How rethinking RFPs has enabled an energy firm to harness new sources of innovation

Harry John

Implementing a request for solutions process has improved this company’s ability to harness supplier and startup expertise


With global energy demand on the rise and fossil fuels continuing to make up most of the world’s power consumption, cutting emissions in the energy sector represents a formidable task. What’s more, the pathways for companies to reach net-zero are not necessarily clear.

The scale and complexity of the challenge is such that businesses are looking far and wide for answers to it. For instance, one energy company is actively courting startups, innovators and incumbent suppliers to deploy new, sustainable technologies on the grid, as well as in homes and commercial properties.

Faced with a growing number of enquiries from the business concerning supplier innovation, the procurement team needed a fresh approach to identifying partners that could support the business’s net-zero plan, in addition to harnessing their innovation potential while complying with strict procurement rules and regulations.

As such, the company’s procurement team has redesigned its request for proposal (RFP) process into a request for solutions (RFS) process. Although the concept of an RFS is a well established one, this company exemplifies its real-world application.

What is a request for solutions?

In contrast to the time-worn, prescriptive RFP process, the company’s RFS process is open and flexible. By dispensing with detailed pricing and specification criteria, an RFS gives suppliers the freedom to propose innovative solutions to the buying organisation’s strategic challenges.

A major difference between an RFS and an RFP is that buyers approach suppliers without knowing precisely what it is they are sourcing. Instead, the team invites suppliers to submit proposals to a given challenge. If selected, those proposals can then be further developed in collaboration with relevant business stakeholders.

Once a requestor has initially completed an RFS, procurement works with them to refine the requirements of the project. A typical document covers the following points:

  • The name and details of the requestor
  • A brief description of the project and business challenge
  • Stakeholders affected by the challenge
  • Management support required to deliver the project
  • Deliverables and expected impact
  • The KPIs used to measure the success of the project

Advantages of the RFS process

  • Stimulating innovation: without the prescriptive detail of an RFP, an RFS enables buyers and suppliers to cocreate optimal products and services – as opposed to buyers sourcing suppliers’ off-the-shelf products. 
  • Accelerating time-to-market: the RFS process facilitates early supplier involvement by engaging prospective suppliers at the ideation phase of the innovation process (see Figure 1, below). Harnessing supplier capability early on can enable pilots and concepts to be developed faster when compared with the use of RFPs.
  • Casting a wider net: by providing general information around a challenge instead of specific sourcing requirements, the RFS process makes it possible to approach potential suppliers that may not be considered in conventional procurement exercises, for example, startups and research institutes.
  • Improving cost effectiveness: Research suggests suppliers’ prices were at least 10% higher when responding to complex RFPs. The study suggested that the response to an RFP itself can represent a cost driver. An RFS simplifies the bidding process and may help eliminate unnecessary costs.

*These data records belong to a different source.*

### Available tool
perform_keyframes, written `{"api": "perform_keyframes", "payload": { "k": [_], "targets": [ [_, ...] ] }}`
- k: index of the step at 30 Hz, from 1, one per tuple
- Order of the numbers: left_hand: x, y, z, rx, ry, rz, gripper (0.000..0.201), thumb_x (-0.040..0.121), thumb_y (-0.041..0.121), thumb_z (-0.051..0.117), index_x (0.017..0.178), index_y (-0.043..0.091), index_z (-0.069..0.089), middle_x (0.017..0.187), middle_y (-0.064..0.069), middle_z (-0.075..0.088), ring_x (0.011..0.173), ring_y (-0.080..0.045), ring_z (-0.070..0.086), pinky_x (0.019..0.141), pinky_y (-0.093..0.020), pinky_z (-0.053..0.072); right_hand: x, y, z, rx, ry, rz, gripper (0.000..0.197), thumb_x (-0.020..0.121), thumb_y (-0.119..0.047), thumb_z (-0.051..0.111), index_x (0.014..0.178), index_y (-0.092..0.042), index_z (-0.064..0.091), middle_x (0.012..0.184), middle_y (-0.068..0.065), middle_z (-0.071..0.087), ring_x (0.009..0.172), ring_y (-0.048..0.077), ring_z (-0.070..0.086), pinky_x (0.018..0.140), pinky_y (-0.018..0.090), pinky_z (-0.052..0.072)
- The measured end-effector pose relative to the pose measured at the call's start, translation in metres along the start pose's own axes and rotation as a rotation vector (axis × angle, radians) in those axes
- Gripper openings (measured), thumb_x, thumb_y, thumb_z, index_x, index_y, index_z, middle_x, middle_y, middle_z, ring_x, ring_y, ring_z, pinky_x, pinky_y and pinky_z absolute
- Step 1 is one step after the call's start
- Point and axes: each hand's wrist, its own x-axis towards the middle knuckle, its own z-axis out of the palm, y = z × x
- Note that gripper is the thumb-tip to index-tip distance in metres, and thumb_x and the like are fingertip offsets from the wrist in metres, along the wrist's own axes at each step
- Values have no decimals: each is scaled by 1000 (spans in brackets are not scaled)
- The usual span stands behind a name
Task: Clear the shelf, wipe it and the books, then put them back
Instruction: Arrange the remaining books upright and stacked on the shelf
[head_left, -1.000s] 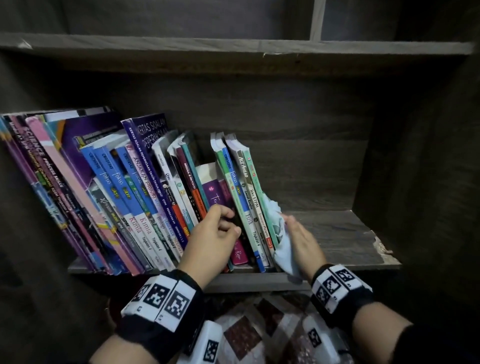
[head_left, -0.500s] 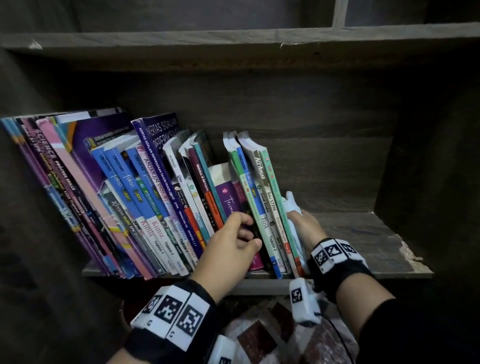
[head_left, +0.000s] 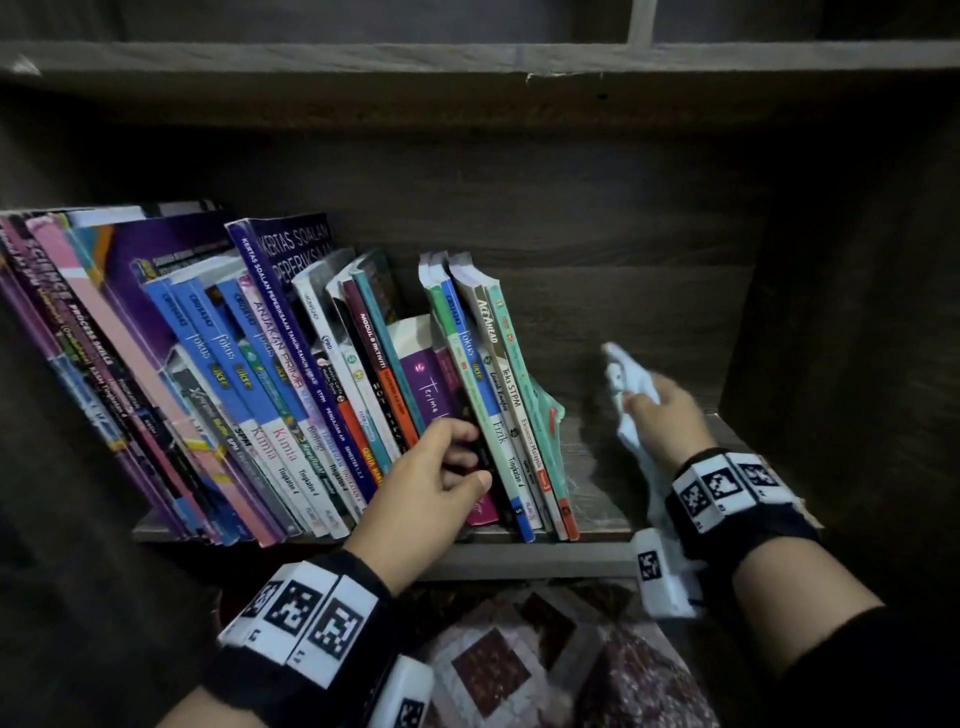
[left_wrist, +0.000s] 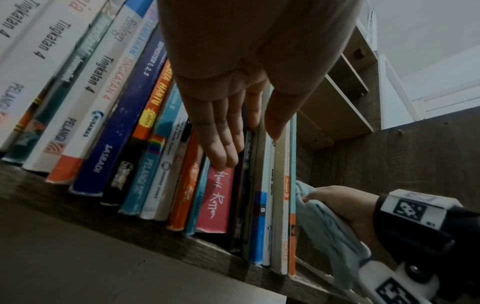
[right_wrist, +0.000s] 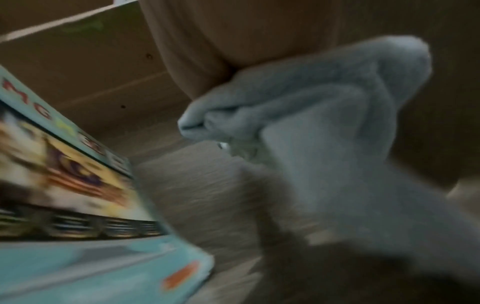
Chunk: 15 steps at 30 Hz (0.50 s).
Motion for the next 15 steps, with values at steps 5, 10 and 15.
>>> {"api": "perform_keyframes", "payload": {
  "k": [5,10,15],
  "targets": [
    [1,1,2,18,23,6,26,93,24,60,115,32,50,106,11,59,89,-2,59,74,-20,49,8,4,-41,-427,78,-24,52,97,-26,48,147,-22,33,140,17,46,124,36,46,103,42,37],
    [3,0,5,16,39,3,24,93,23,60,113,33,50,104,11,58,87,0,57,69,-16,44,1,14,-30,-735,-130,68,57,91,-56,48,139,-24,45,145,12,44,132,35,39,108,47,31],
    [1,-2,2,12,28,2,30,93,20,59,121,32,54,107,11,61,92,-1,58,68,-12,45,-25,-5,-3,-423,-236,-87,43,96,-40,52,133,-17,55,134,5,57,120,20,53,96,27,39]
  ]
}}
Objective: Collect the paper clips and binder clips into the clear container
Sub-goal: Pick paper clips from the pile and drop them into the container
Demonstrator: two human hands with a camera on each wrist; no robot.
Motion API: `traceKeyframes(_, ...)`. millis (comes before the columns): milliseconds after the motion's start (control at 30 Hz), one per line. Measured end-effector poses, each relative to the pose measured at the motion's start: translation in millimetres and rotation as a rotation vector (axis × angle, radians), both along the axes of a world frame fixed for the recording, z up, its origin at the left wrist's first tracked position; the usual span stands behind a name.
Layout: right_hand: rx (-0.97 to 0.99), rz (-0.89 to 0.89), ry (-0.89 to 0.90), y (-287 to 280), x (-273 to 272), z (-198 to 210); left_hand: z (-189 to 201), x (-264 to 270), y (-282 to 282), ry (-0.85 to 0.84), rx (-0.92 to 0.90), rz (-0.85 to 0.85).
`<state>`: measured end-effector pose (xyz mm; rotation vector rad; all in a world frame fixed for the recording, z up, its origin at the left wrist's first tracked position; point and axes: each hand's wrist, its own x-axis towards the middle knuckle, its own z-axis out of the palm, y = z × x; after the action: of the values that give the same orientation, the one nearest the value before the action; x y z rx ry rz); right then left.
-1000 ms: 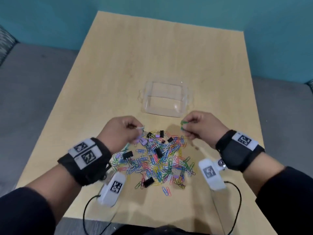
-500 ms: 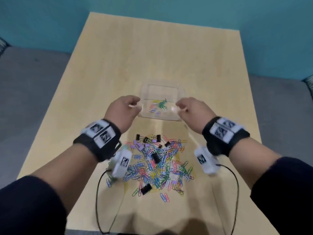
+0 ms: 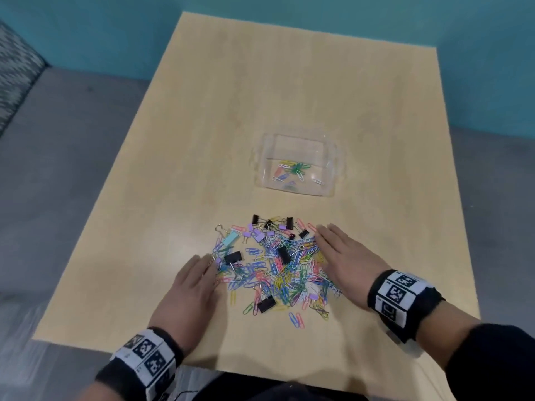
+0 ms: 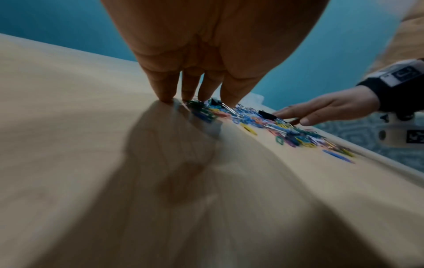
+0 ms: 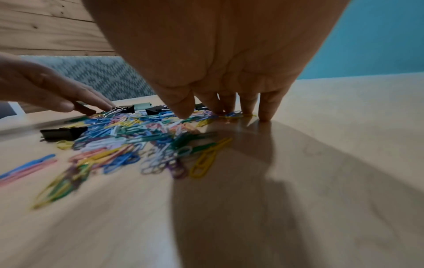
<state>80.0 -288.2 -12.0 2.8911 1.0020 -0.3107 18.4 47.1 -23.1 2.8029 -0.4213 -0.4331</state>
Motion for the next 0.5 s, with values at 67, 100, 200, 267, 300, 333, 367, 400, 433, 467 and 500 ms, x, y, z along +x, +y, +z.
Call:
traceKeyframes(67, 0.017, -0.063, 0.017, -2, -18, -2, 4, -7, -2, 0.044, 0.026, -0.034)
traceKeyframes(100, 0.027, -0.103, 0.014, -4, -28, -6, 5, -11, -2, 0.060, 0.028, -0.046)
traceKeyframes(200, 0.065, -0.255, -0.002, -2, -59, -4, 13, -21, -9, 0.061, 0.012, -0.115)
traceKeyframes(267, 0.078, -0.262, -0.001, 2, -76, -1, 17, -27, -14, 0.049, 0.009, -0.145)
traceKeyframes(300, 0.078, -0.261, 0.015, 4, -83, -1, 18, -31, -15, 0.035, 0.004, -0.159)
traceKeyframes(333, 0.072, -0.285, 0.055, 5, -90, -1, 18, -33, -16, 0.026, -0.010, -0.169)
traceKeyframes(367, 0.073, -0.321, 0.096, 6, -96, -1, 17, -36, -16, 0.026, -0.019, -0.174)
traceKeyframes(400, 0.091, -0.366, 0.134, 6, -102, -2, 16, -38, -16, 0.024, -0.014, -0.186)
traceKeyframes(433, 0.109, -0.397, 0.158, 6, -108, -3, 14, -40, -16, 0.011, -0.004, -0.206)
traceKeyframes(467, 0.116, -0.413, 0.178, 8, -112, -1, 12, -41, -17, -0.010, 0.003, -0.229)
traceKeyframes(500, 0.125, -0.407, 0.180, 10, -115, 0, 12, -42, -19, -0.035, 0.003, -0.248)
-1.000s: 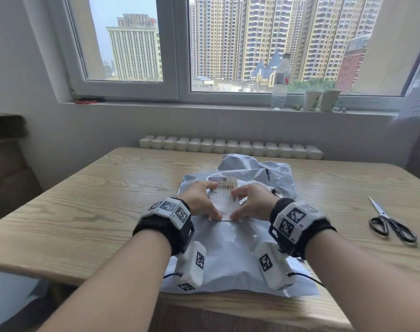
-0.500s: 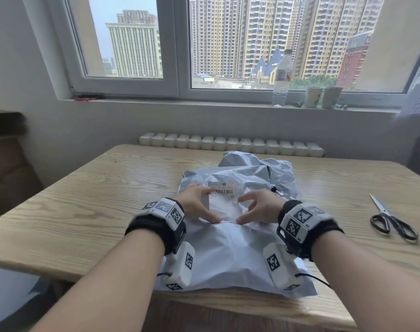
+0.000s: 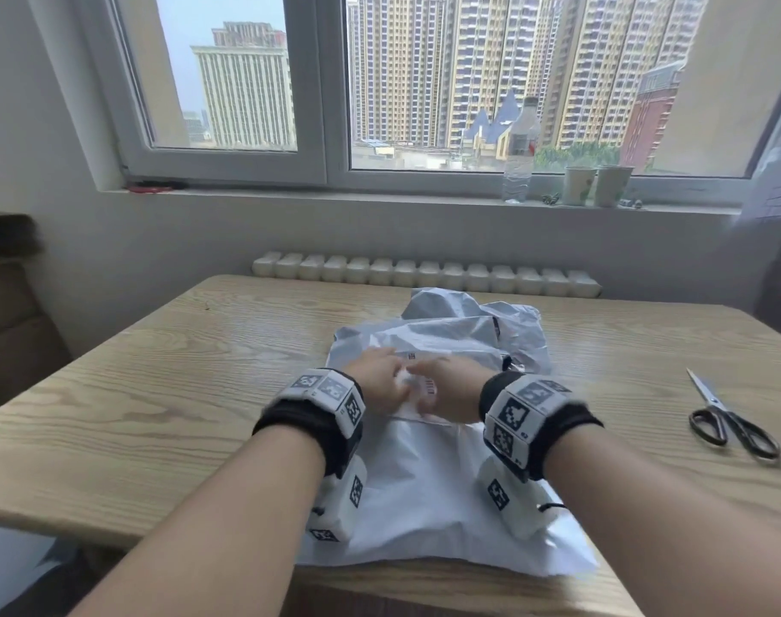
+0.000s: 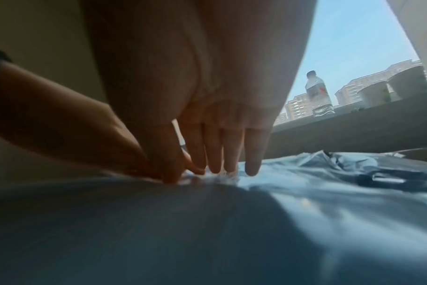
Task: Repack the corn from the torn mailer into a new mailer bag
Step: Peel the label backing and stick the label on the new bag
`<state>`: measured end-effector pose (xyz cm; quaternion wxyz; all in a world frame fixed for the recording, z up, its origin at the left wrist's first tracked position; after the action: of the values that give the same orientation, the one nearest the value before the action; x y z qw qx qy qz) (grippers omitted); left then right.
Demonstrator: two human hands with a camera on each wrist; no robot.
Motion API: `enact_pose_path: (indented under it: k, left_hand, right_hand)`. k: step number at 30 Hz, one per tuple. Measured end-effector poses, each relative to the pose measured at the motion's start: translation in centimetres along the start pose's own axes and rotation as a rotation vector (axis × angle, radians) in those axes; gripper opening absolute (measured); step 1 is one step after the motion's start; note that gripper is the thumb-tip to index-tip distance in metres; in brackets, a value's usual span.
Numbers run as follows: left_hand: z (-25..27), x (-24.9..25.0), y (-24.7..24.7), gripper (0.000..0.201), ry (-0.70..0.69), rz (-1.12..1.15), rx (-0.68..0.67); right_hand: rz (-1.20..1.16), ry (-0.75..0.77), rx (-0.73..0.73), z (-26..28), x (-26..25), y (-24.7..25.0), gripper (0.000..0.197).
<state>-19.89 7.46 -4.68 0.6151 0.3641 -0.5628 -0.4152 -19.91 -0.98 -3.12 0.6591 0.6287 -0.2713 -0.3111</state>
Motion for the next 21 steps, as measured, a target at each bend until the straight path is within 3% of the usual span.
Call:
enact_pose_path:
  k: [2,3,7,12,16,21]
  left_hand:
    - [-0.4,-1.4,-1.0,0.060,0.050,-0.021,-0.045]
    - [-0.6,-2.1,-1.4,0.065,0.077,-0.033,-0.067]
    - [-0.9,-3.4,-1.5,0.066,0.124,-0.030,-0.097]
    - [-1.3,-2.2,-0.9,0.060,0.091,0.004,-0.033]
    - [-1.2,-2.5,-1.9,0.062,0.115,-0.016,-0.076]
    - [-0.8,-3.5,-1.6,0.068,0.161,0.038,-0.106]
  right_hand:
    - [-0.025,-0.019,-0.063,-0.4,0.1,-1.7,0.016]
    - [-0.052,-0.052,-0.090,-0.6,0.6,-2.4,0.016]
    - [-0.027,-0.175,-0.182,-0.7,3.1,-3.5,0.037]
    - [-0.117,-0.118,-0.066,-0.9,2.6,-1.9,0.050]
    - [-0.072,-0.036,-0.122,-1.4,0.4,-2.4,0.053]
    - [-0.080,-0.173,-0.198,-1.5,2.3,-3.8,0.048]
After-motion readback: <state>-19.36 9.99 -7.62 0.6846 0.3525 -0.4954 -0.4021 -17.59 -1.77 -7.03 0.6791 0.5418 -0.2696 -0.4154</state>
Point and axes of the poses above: each hand's wrist, its own z-axis away from the middle knuckle, its own y-axis out of the back of the hand, x = y × z, the point moved 8 cm from there along -z, towards the middle knuckle, and after that the axes turned 9 degrees about z, right-handed, at the moved point
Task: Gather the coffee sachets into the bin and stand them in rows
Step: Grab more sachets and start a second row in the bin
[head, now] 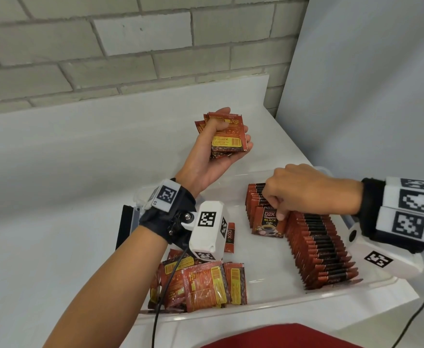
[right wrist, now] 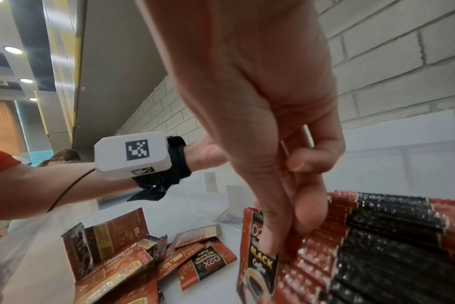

The RFS process in practice

Not only has the new approach helped to facilitate early supplier involvement, it has also brought about procurement’s early involvement in the company’s supplier-enabled innovation (SEI) process.

Previously, procurement’s role in SEI was limited to comparing preselected suppliers using RFPs, once the business had decided on its challenges and supply options. With the RFS process, the function now helps define the requirements around a challenge in collaboration with the business (see Figure 2, below). 

The process works as follows:

  1. Business needs are defined on the basis of the company’s strategic challenges, for example, supporting the energy transition by deploying new technologies.
  2. Procurement and the business collaborate to define the requirements around a challenge.
  3. Procurement publishes the resulting RFS on the external market.
  4. Companies that respond to the RFS are screened before entering into collaboration with the business, to refine their ideas. Procurement maintains close cooperation with the business at this phase to ensure any potential suppliers comply with existing procurement regulations.
  5. Using predetermined selection criteria, the business invites prospective suppliers to pitch their proofs of concept or minimal viable products.
  6. Representatives from the business evaluate suppliers’ pitches and decide whether to award the business on the basis of established criteria.
  7. Those companies with winning pitches are onboarded as suppliers, following the conventional RFP process.


By adopting a more flexible approach to gathering proposals from prospective suppliers, the company is better able to harness sustainable innovations from third parties, while also continuing to abide by existing procurement rules and regulations.

Not only has the company’s RFS process enabled it to channel supplier expertise into the ideation phase of the innovation process, it has also helped to elevate the profile of the procurement function by enabling it to play a more strategic role in scouting innovations.

Furthermore, the RFS process helps to create the perception among external stakeholders of an innovative company that is open to working with startups, to which the conventional RFP processes of large corporations can be prohibitive.